Quarta-feira, 22/04/26

Ditadura transfere escola pública em Foz do Iguaçu para rede privada de Itaipu

Ditadura transfere escola pública em Foz do Iguaçu para rede privada de Itaipu
Ditadura transfere escola pública em Foz do Iguaçu para rede – Reprodução

Em 1976, durante a ditadura militar brasileira, o prédio da Escola Politécnica de Foz do Iguaçu, construído com verba pública para reduzir o déficit escolar local, foi entregue à iniciativa privada dias antes de sua inauguração. O beneficiário foi o Colégio Anglo-Americano, contratado pela Itaipu Binacional para atender os filhos dos funcionários da hidrelétrica. Na época, o município tinha cerca de 3 mil pessoas em idade escolar sem acesso às salas de aula.

O professor aposentado José Kuiava, então inspetor de ensino, recebeu ordem de Curitiba para entregar as chaves do prédio ao dono do colégio, Ney Suassuna. Isso gerou constrangimento, pois a inauguração já havia sido anunciada para alunos da região, que precisou ser suspensa. O contrato, assinado em fevereiro de 1976 entre o Anglo-Americano, a Itaipu e o consórcio Unicon de empreiteiras, previa o pagamento de pelo menos 1.000 vagas com recursos públicos. No primeiro ano, o colégio matriculou mais de 10 mil alunos, chegando a 14 mil no auge das obras.

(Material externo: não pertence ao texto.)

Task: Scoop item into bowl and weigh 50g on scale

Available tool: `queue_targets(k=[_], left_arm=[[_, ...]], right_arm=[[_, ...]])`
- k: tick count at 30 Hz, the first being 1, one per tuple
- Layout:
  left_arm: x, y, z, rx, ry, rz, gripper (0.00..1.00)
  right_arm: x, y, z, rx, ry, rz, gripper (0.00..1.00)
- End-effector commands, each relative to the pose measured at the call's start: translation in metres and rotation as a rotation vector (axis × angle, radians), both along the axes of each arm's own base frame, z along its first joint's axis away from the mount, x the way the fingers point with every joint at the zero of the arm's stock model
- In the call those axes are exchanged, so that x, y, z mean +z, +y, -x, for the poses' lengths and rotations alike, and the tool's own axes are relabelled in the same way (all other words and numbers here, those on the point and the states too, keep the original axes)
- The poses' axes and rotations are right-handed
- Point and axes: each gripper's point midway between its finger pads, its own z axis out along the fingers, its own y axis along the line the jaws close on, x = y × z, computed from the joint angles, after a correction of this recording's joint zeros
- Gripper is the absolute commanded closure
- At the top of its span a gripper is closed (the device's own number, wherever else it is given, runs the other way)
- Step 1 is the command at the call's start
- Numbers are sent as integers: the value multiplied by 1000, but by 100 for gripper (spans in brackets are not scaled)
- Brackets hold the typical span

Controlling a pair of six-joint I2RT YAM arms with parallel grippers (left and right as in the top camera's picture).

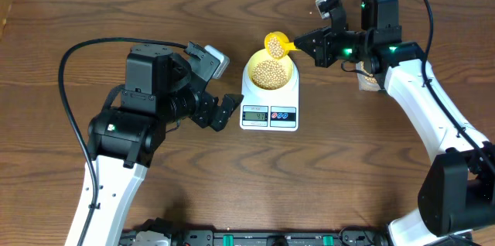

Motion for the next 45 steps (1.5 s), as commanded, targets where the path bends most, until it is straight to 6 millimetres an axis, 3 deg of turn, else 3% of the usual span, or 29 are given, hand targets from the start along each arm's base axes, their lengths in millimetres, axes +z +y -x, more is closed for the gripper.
queue_targets(k=[1,45], left_arm=[[-3,0,0,0,10,5,2],[-3,0,0,0,10,5,3]], right_arm=[[-2,3,1,51,-65,31,99],[-7,3,2,51,-69,63,99]])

O acordo fixava mensalidades entre CR$ 300 e CR$ 500, com reajustes anuais, pagas pela Itaipu, eliminando riscos de inadimplência para a escola. A professora Denise Sbardelotto, da Unioeste, avaliou o contrato como desvantajoso para o poder público, pois a Itaipu e a Unicon forneceram toda a infraestrutura, incluindo prédios, mobiliário e material pedagógico, permitindo lucros prolongados para o Anglo-Americano.

Antes do contrato, o colégio tinha duas unidades no Rio de Janeiro com 500 alunos. Após Itaipu, registrou crescimento de 2.800%, expandindo para outras estatais como Tucuruí e Petrobras, e criando faculdades em vários estados. Ney Suassuna, ex-assessor no Ministério do Planejamento durante a ditadura, obteve o contrato por contatos políticos, sem evidências de processo licitatório público, segundo pesquisas de Sbardelotto.

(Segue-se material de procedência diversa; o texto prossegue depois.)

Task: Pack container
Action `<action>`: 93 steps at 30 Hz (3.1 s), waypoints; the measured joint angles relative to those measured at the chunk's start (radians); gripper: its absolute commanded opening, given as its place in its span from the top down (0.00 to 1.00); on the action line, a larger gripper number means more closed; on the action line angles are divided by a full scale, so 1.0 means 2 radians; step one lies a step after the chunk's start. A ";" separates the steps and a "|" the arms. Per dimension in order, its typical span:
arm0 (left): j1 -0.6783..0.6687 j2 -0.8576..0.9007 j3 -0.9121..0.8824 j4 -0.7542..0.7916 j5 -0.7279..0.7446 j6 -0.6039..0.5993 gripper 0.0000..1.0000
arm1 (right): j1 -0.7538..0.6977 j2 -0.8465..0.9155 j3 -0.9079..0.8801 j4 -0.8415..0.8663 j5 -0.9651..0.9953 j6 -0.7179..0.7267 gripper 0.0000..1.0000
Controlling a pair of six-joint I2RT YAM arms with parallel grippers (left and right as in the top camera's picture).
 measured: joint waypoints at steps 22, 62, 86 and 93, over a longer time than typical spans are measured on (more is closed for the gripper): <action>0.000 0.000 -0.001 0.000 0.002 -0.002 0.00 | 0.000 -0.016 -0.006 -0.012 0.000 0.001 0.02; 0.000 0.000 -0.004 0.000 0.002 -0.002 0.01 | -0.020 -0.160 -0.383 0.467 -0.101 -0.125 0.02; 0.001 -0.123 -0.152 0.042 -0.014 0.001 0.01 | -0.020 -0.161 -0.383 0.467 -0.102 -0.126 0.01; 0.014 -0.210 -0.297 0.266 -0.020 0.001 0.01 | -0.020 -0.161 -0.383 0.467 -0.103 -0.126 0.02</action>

A estrutura educacional reproduzia desigualdades sociais. Havia duas unidades: uma bem equipada na Vila A e B, para funcionários de melhor remuneração, com biblioteca, laboratórios e auditório; e outra precária na Vila C, para trabalhadores braçais, feita de madeira pré-fabricada, sem segundo grau obrigatório. Alunos da Vila C eram chamados de ‘chuta-barros’ devido à lama em seus calçados, e recebiam educação limitada, direcionada a cursos profissionalizantes.

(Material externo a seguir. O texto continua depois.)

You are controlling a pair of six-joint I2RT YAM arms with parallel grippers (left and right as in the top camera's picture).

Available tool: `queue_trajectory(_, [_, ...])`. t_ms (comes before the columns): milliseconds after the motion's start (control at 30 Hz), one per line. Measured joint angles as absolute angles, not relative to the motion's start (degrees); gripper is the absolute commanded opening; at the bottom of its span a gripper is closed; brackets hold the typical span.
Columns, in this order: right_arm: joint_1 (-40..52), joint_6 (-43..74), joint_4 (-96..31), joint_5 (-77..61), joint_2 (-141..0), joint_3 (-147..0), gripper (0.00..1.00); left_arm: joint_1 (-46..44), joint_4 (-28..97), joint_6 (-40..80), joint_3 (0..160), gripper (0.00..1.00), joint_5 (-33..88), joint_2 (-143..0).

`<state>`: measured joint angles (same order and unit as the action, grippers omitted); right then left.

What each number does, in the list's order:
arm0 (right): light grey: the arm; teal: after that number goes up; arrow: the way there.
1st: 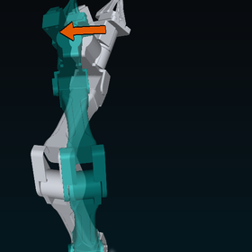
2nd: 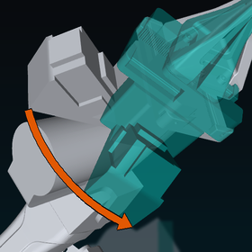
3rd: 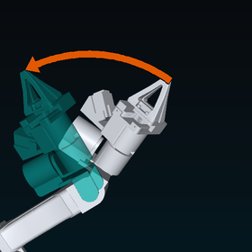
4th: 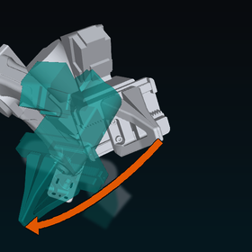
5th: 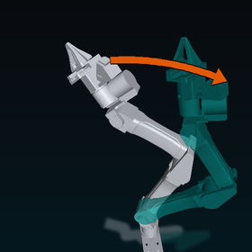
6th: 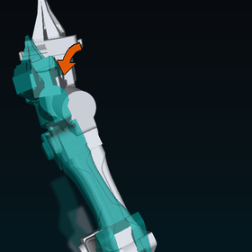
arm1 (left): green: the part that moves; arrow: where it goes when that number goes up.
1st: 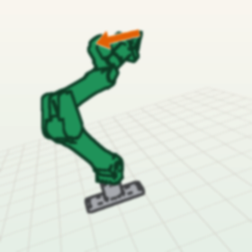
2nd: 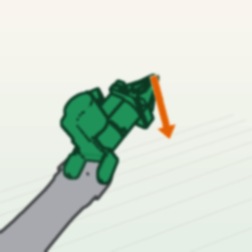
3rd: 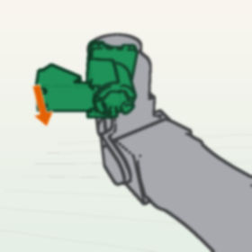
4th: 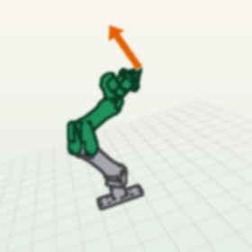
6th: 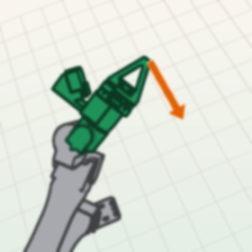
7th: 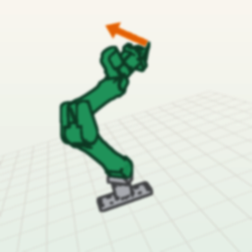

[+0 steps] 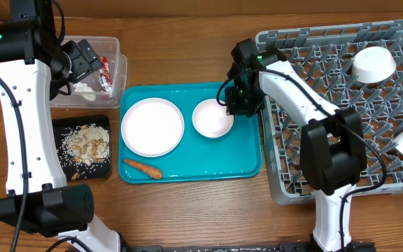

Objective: Sort waste into correct bins and load items into the dishwasher
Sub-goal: 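Grasp the empty bowl rim with the right gripper and lift it, then lower the bowl into the dish rack and open the right gripper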

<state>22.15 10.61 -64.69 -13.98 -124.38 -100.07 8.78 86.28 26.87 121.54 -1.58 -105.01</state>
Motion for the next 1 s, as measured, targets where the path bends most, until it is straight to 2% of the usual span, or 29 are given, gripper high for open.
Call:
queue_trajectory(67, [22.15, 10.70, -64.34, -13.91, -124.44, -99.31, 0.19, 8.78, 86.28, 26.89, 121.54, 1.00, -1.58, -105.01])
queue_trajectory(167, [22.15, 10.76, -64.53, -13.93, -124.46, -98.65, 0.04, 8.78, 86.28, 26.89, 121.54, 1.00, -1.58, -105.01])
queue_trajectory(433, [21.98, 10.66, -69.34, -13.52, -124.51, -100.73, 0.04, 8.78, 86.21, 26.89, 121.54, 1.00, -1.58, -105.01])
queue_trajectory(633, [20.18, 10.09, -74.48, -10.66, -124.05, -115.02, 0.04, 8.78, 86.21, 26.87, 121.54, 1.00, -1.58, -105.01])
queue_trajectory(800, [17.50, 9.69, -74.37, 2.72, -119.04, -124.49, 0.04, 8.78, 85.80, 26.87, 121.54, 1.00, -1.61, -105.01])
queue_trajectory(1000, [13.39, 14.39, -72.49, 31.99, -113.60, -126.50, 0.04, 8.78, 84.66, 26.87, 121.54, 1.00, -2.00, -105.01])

O inchaço populacional causado pela construção de Itaipu agravou o déficit educacional em Foz do Iguaçu. A população quadruplicou de 34 mil em 1970 para 136 mil em 1980, e cerca de 95 escolas foram inundadas pela usina, afetando 40 mil pessoas no lado brasileiro. A rede pública reduziu a carga horária para um terceiro turno. Itaipu indenizou algumas escolas e investiu em projetos pontuais, mas em escala inferior ao direcionado ao Anglo-Americano, segundo Sbardelotto.

Em nota, a Itaipu Binacional afirmou que a chegada de trabalhadores exigiu infraestrutura como moradias, hospital e o colégio, oferecendo educação integral gratuita e inovadora, com atividades artísticas e culturais. A empresa destacou ações contínuas, como o apoio à criação da Unila em 2010. Ney Suassuna defendeu a escolha, alegando falta de capacidade do poder público para estruturar a educação na época. O Anglo-Americano em Foz não retornou aos contatos.